Data Structures of Big Data: How They Scale

Rapid data growth has led to significant innovations on various technologies. All innovations revolve around how the growing volume of data can be captured, stored, and eventually processed to extract meaningful insights that will help make better decisions faster, perform predictions of various outcomes, and more.

Big Data technology innovations can be broadly categorized into following areas:

• Technologies around Batch Processing of Big Data (Hadoop, Hive, Pig, etc.).

• Technologies around Real Time Processing of Big Data (Storm, Spark, etc.)

• Technologies around Big Data Messaging infrastructure (Kafka)

• Big Data Database: NoSQL technologies (HBase, MongoDB, etc.).

• Big Data Search technologies (ElasticSearch, SolrCloud, etc.).

• Massively Parallel Processing (MPP) technologies (HAWQ, Impala, Drill, etc.).

Various products or solutions are either already established or are evolving for each of these categories of Big Data technologies.
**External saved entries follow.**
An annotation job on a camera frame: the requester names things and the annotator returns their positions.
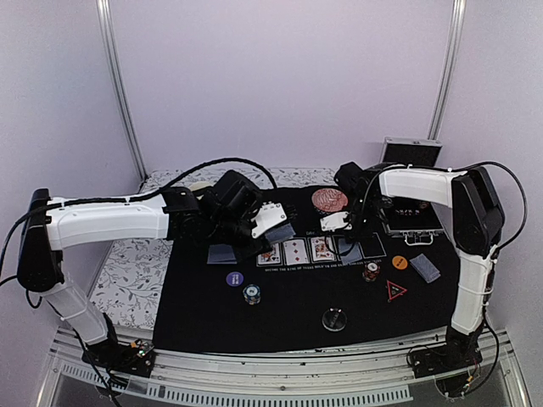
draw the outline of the white floral tablecloth
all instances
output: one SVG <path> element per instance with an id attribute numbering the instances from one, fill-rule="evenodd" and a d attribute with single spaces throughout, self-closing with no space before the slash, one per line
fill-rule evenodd
<path id="1" fill-rule="evenodd" d="M 237 168 L 258 187 L 271 187 L 266 176 L 252 168 Z M 188 176 L 180 185 L 196 181 L 217 181 L 224 169 L 209 168 Z M 335 170 L 270 169 L 279 187 L 305 187 L 333 184 Z M 181 171 L 155 171 L 142 192 L 166 184 Z M 166 240 L 130 239 L 113 243 L 109 257 L 100 271 L 91 301 L 107 313 L 116 325 L 153 330 L 159 308 L 172 242 Z"/>

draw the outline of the orange poker chip
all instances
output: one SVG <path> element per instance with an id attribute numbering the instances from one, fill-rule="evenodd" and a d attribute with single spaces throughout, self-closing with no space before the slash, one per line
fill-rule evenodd
<path id="1" fill-rule="evenodd" d="M 409 262 L 403 256 L 395 256 L 392 259 L 392 265 L 398 270 L 405 270 L 409 265 Z"/>

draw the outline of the red triangle marker
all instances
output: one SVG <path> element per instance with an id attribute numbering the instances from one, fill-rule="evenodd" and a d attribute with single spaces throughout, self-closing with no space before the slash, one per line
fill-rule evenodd
<path id="1" fill-rule="evenodd" d="M 395 298 L 398 298 L 400 295 L 407 293 L 407 288 L 403 288 L 398 284 L 394 284 L 387 280 L 387 288 L 389 289 L 389 302 Z"/>

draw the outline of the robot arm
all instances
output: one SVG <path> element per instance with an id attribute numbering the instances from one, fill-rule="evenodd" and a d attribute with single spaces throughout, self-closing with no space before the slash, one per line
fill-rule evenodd
<path id="1" fill-rule="evenodd" d="M 384 198 L 412 198 L 451 208 L 453 236 L 460 258 L 456 308 L 447 330 L 446 359 L 426 363 L 425 367 L 435 373 L 436 365 L 455 368 L 471 364 L 476 358 L 477 338 L 483 328 L 484 307 L 492 292 L 496 249 L 505 221 L 492 181 L 483 167 L 462 172 L 385 168 L 362 170 L 354 163 L 342 165 L 335 181 L 356 199 L 349 215 L 340 218 L 333 229 L 345 229 L 348 237 L 356 239 L 365 222 L 363 199 L 360 199 L 363 196 L 367 196 L 374 209 Z M 428 354 L 426 350 L 419 353 Z"/>
<path id="2" fill-rule="evenodd" d="M 230 244 L 236 258 L 242 260 L 270 250 L 266 232 L 288 222 L 281 204 L 263 203 L 261 190 L 235 171 L 228 171 L 198 194 L 173 187 L 140 201 L 133 199 L 136 195 L 73 204 L 77 201 L 50 198 L 47 189 L 37 190 L 30 210 L 51 204 L 57 208 L 39 212 L 26 222 L 17 278 L 24 288 L 40 293 L 76 329 L 96 365 L 114 370 L 123 366 L 119 370 L 148 376 L 152 347 L 118 343 L 109 317 L 61 270 L 62 250 L 116 239 L 186 238 L 197 244 Z"/>

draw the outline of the metal pole
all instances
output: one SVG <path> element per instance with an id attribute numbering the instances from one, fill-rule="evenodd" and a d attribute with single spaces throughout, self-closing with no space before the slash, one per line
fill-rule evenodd
<path id="1" fill-rule="evenodd" d="M 130 115 L 130 109 L 128 108 L 125 87 L 120 74 L 119 56 L 117 55 L 117 47 L 115 45 L 113 23 L 111 21 L 111 13 L 109 10 L 109 0 L 97 0 L 97 5 L 109 71 L 111 73 L 111 80 L 113 81 L 117 103 L 119 104 L 120 116 L 122 118 L 123 126 L 125 127 L 126 139 L 128 141 L 132 158 L 134 159 L 134 165 L 136 166 L 137 173 L 141 181 L 144 181 L 147 179 L 148 174 L 143 162 L 142 151 L 139 147 L 139 143 L 137 142 L 134 124 Z"/>
<path id="2" fill-rule="evenodd" d="M 466 0 L 454 0 L 452 6 L 451 28 L 449 29 L 449 43 L 447 45 L 447 54 L 445 56 L 445 65 L 443 75 L 439 85 L 439 94 L 435 103 L 434 115 L 428 133 L 428 140 L 437 140 L 445 105 L 451 87 L 452 73 L 455 68 L 456 55 L 460 47 L 460 37 L 462 36 L 462 25 L 464 22 L 464 11 L 466 9 Z"/>

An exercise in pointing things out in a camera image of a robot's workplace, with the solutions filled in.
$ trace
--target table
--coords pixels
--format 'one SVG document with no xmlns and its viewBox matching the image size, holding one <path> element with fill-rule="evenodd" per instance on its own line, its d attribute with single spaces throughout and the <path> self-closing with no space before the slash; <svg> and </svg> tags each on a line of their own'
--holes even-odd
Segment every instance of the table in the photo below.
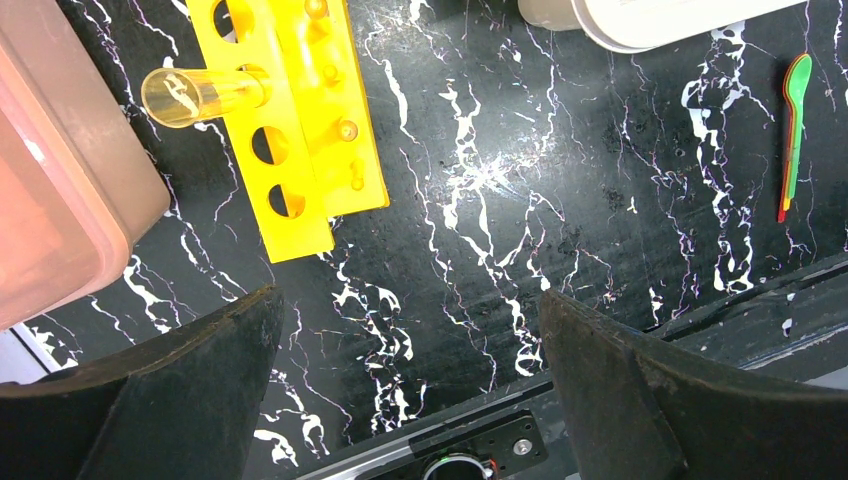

In this Knowledge Sharing article, Dibyendu Bhattacharya and Manidipa Mitra select a few of the more popular Open Source solutions in each of these areas and explain how efficiently each of these solutions uses various Data Structures or fundamental Computer Science concepts to solve a very complex problem, focusing on only the most prominent from each of these solutions.

This article will help readers develop a deep understanding of the technology spectrum, the challenges in the Big Data space, and how various solutions try to solve those challenges.

Read the full article.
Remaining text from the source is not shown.